Leave out the images and transcribe the entries below word for word.
--- DATA EXTRACTS Enclosed Below ---
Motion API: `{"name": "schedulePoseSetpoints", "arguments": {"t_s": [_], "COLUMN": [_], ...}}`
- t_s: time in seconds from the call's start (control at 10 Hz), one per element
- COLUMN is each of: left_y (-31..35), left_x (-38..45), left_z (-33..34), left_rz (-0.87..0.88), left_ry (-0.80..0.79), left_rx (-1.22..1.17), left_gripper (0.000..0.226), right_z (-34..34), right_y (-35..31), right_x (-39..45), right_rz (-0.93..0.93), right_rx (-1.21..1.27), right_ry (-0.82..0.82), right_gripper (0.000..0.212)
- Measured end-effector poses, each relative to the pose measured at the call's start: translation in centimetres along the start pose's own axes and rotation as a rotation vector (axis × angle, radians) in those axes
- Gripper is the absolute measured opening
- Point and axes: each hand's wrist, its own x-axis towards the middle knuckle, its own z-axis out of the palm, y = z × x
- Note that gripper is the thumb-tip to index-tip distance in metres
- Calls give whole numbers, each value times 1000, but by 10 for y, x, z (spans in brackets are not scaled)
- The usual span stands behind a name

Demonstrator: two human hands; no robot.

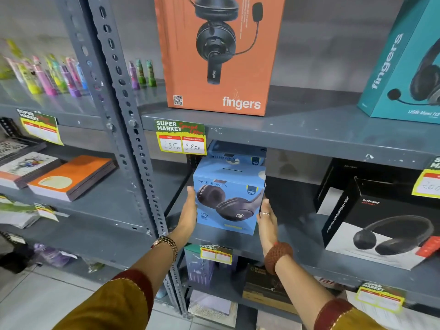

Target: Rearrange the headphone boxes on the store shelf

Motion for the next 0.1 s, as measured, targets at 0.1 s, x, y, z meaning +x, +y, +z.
{"name": "schedulePoseSetpoints", "arguments": {"t_s": [0.1], "left_y": [-7], "left_x": [-3], "left_z": [-1], "left_rz": [69], "left_ry": [70], "left_rx": [64], "left_gripper": [54], "right_z": [-1], "right_y": [-4], "right_x": [-6], "right_rz": [-36], "right_rx": [-78], "right_ry": [15], "right_gripper": [54]}}
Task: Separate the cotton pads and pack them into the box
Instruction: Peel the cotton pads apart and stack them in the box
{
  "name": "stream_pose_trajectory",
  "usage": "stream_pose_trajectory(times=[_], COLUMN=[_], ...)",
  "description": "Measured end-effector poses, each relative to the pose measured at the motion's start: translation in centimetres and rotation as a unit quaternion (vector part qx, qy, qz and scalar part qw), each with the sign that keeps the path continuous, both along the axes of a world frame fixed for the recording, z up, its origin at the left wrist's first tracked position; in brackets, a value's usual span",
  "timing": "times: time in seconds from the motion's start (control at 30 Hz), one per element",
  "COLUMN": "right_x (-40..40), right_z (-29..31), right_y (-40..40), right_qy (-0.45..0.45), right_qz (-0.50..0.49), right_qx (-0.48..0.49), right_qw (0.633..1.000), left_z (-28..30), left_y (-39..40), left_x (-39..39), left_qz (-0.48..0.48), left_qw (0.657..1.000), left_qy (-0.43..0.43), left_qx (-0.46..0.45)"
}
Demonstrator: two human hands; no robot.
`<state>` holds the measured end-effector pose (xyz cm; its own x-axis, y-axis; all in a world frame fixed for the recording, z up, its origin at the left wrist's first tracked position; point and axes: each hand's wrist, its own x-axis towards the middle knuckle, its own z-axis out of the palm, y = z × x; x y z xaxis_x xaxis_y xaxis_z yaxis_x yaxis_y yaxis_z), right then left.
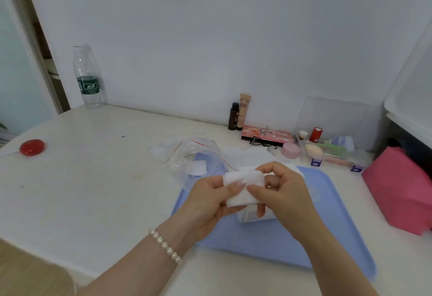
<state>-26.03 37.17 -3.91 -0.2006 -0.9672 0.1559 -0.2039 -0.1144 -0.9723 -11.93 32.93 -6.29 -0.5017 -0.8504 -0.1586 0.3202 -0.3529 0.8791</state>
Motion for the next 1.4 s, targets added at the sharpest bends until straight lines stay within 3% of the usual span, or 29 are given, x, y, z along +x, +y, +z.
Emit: stream_pose_trajectory(times=[0.13,0.23,0.3,0.4,0.57,0.97,1.13,1.17,1.23,1.3,1.37,1.4], right_x=[1.8,4.1,6.0,8.2,9.3,8.1,9.3,9.2,8.6,7.5,5.6,4.9], right_z=[-0.5,-0.3,-1.0,-2.8,-4.5,-7.0,-4.9,-4.7,-4.1,-3.6,-3.4,-2.7], right_y=[-0.1,-1.7,-3.7,-7.3,-12.5,-16.3,-12.2,-11.1,-8.8,-7.4,-5.1,-3.6], right_qy=[0.019,0.012,0.123,0.326,0.446,0.283,0.306,0.34,0.504,0.603,0.552,0.498], right_qz=[0.047,0.015,-0.005,0.027,0.048,0.022,0.053,0.066,0.086,0.021,0.031,0.027], right_qx=[-0.016,-0.055,-0.061,0.043,0.142,0.245,0.208,0.155,-0.033,-0.145,-0.198,-0.209], right_qw=[0.999,0.998,0.991,0.944,0.883,0.927,0.927,0.925,0.859,0.784,0.809,0.841], left_z=[-1.0,-1.3,-1.6,-1.8,-1.7,-1.3,-1.9,-2.0,-2.2,-2.2,-2.1,-1.9], left_y=[0.3,-0.1,-0.7,-1.5,-1.8,-1.6,-1.6,-1.6,-1.5,-1.4,-1.3,-1.2], left_x=[2.6,5.5,7.2,8.7,9.7,9.4,9.3,9.3,9.4,9.3,8.7,8.2], left_qz=[0.051,0.107,0.14,0.157,0.151,0.121,0.134,0.139,0.151,0.161,0.168,0.172], left_qw=[0.999,0.994,0.988,0.983,0.983,0.987,0.986,0.985,0.984,0.983,0.982,0.982], left_qy=[-0.01,-0.034,-0.057,-0.094,-0.102,-0.102,-0.102,-0.099,-0.096,-0.091,-0.086,-0.079], left_qx=[0.004,0.005,0.008,0.001,-0.005,0.008,0.018,0.02,0.021,0.017,0.01,0.01])
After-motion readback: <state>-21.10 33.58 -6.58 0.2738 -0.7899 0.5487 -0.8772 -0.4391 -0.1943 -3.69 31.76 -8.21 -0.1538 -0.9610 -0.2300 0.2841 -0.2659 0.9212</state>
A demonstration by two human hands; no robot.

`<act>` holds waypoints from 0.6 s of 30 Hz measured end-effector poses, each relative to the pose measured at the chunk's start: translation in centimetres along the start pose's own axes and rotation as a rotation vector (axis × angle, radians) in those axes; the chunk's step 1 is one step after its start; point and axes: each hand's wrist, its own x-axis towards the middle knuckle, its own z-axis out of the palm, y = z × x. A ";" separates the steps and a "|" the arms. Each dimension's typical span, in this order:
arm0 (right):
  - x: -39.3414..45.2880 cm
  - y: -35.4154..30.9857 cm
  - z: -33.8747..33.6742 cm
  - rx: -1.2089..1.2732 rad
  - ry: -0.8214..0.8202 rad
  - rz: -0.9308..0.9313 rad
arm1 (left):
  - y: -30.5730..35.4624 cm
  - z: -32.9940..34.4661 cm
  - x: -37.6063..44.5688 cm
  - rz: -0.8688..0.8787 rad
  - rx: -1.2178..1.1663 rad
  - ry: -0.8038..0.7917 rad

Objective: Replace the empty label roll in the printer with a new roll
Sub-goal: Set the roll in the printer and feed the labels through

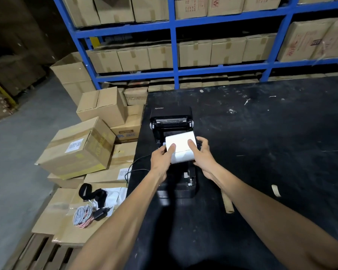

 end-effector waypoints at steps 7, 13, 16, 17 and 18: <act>0.0 1.4 3.8 -0.018 -0.004 -0.003 | -1.0 -3.6 2.3 0.124 0.180 -0.036; 0.0 2.0 5.5 -0.128 0.086 0.007 | -2.3 -5.1 3.6 0.204 0.306 -0.033; 0.3 2.2 5.9 -0.185 0.112 0.006 | -3.0 -5.2 4.2 0.198 0.337 0.004; 0.6 2.4 6.1 -0.226 0.128 0.009 | -3.2 -5.3 4.4 0.205 0.345 0.000; 0.7 2.6 6.1 -0.270 0.143 0.017 | -3.3 -5.2 4.5 0.214 0.359 -0.007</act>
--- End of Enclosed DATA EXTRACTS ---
RESPONSE TO THIS EXERCISE:
Motion API: `{"name": "schedulePoseSetpoints", "arguments": {"t_s": [_], "COLUMN": [_], ...}}`
- t_s: time in seconds from the call's start (control at 10 Hz), one per element
- COLUMN is each of: left_y (-31..35), left_x (-38..45), left_z (-33..34), left_rz (-0.87..0.88), left_ry (-0.80..0.79), left_rx (-1.22..1.17), left_gripper (0.000..0.226), right_z (-34..34), right_y (-35..31), right_x (-39..45), right_rz (-0.93..0.93), right_rx (-1.21..1.27), right_ry (-0.82..0.82), right_gripper (0.000..0.212)
- Measured end-effector poses, each relative to the pose measured at the call's start: translation in centimetres along the start pose's own axes and rotation as a rotation vector (axis × angle, radians) in those axes
- Gripper is the absolute measured opening
- Point and axes: each hand's wrist, its own x-axis towards the middle knuckle, its own z-axis out of the palm, y = z × x
- Note that gripper is the thumb-tip to index-tip distance in metres
- Calls give whole numbers, each value times 1000, but by 10 for y, x, z (spans in brackets are not scaled)
- The usual span stands behind a name

Demonstrator: two human hands; no robot.


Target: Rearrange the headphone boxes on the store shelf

Motion for the next 0.1 s, as measured, targets at 0.1 s, x, y, z meaning +x, +y, +z.
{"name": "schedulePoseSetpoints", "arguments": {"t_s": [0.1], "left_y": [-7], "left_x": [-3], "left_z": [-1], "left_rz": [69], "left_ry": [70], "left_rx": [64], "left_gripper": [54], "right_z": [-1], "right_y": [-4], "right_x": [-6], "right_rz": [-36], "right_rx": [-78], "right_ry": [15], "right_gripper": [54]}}
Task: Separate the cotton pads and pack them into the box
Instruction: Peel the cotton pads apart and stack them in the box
{
  "name": "stream_pose_trajectory",
  "usage": "stream_pose_trajectory(times=[_], COLUMN=[_], ...)",
  "description": "Measured end-effector poses, each relative to the pose measured at the motion's start: translation in centimetres and rotation as a unit quaternion (vector part qx, qy, qz and scalar part qw), each with the sign that keeps the path continuous, both along the axes of a world frame fixed for the recording, z up, its origin at the left wrist's first tracked position; in brackets, a value's usual span",
  "timing": "times: time in seconds from the motion's start (control at 30 Hz), one per element",
  "COLUMN": "right_x (-40..40), right_z (-29..31), right_y (-40..40), right_qy (-0.45..0.45), right_qz (-0.50..0.49), right_qx (-0.48..0.49), right_qw (0.633..1.000), left_z (-28..30), left_y (-39..40), left_x (-39..39), left_qz (-0.48..0.48), left_qw (0.657..1.000), left_qy (-0.43..0.43), left_qx (-0.46..0.45)"
}
Demonstrator: two human hands; no robot.
`<state>` holds the measured end-effector pose (xyz cm; its own x-axis, y-axis; all in a world frame fixed for the recording, z up, its origin at the left wrist's first tracked position; point and axes: each hand's wrist, its own x-axis towards the middle knuckle, its own z-axis out of the palm, y = z × x; x y z xaxis_x xaxis_y xaxis_z yaxis_x yaxis_y yaxis_z), right then left.
<state>-26.03 37.17 -3.91 -0.2006 -0.9672 0.1559 -0.2039 -0.1144 -0.9723 -11.93 32.93 -6.29 -0.5017 -0.8504 -0.1586 0.3202 -0.3529 0.8791</state>
Motion for the next 1.4 s, targets added at the sharpest bends until straight lines stay within 3% of the usual span, or 29 are given, x, y, z along +x, +y, +z.
Emit: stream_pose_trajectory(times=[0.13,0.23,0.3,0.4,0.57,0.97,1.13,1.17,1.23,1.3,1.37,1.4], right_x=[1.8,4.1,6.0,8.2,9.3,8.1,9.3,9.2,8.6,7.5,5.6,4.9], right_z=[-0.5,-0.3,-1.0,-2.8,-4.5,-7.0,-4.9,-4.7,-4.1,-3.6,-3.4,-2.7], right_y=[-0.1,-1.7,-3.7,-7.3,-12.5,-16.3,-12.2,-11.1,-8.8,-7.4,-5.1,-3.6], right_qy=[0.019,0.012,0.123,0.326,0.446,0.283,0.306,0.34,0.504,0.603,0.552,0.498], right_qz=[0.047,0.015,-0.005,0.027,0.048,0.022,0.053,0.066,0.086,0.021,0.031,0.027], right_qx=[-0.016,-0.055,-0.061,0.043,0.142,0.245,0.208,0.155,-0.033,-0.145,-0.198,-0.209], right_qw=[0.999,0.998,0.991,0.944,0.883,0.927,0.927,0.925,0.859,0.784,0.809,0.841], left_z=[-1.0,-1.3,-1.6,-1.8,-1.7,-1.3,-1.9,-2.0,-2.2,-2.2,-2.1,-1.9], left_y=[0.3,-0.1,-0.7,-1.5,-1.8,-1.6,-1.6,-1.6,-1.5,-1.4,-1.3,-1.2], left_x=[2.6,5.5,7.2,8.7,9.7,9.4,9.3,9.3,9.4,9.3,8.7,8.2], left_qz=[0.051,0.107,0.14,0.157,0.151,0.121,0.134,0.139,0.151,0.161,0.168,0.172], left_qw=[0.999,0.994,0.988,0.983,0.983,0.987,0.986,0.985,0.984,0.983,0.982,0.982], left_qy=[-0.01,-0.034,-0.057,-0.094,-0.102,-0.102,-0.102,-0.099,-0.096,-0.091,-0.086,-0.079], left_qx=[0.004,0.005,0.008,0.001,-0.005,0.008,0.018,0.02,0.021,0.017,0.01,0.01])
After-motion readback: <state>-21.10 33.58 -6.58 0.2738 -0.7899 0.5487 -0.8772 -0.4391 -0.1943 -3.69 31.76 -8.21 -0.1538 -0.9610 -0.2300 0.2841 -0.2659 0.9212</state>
A demonstration by two human hands; no robot.

`<act>` holds waypoints from 0.6 s of 30 Hz measured end-effector poses, each relative to the pose measured at the chunk's start: translation in centimetres along the start pose's own axes and rotation as a rotation vector (axis × angle, radians) in those axes; the chunk's step 1 is one step after its start; point and axes: each hand's wrist, its own x-axis towards the middle knuckle, its own z-axis out of the palm, y = z × x. A ";" separates the steps and a "|" the arms. Each dimension's typical span, in this order:
arm0 (right):
  - x: -39.3414..45.2880 cm
  - y: -35.4154..30.9857 cm
  - z: -33.8747..33.6742 cm
  - rx: -1.2089..1.2732 rad
  - ry: -0.8214..0.8202 rad
  - rz: -0.9308..0.9313 rad
arm1 (left):
  - y: -30.5730..35.4624 cm
  - z: -32.9940..34.4661 cm
  - x: -37.6063..44.5688 cm
  - rz: -0.8688..0.8787 rad
  - rx: -1.2178..1.1663 rad
  - ry: -0.8038..0.7917 rad

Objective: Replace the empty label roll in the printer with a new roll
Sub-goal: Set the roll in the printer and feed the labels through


 end-effector waypoints at steps 7, 13, 16, 17 and 18: <act>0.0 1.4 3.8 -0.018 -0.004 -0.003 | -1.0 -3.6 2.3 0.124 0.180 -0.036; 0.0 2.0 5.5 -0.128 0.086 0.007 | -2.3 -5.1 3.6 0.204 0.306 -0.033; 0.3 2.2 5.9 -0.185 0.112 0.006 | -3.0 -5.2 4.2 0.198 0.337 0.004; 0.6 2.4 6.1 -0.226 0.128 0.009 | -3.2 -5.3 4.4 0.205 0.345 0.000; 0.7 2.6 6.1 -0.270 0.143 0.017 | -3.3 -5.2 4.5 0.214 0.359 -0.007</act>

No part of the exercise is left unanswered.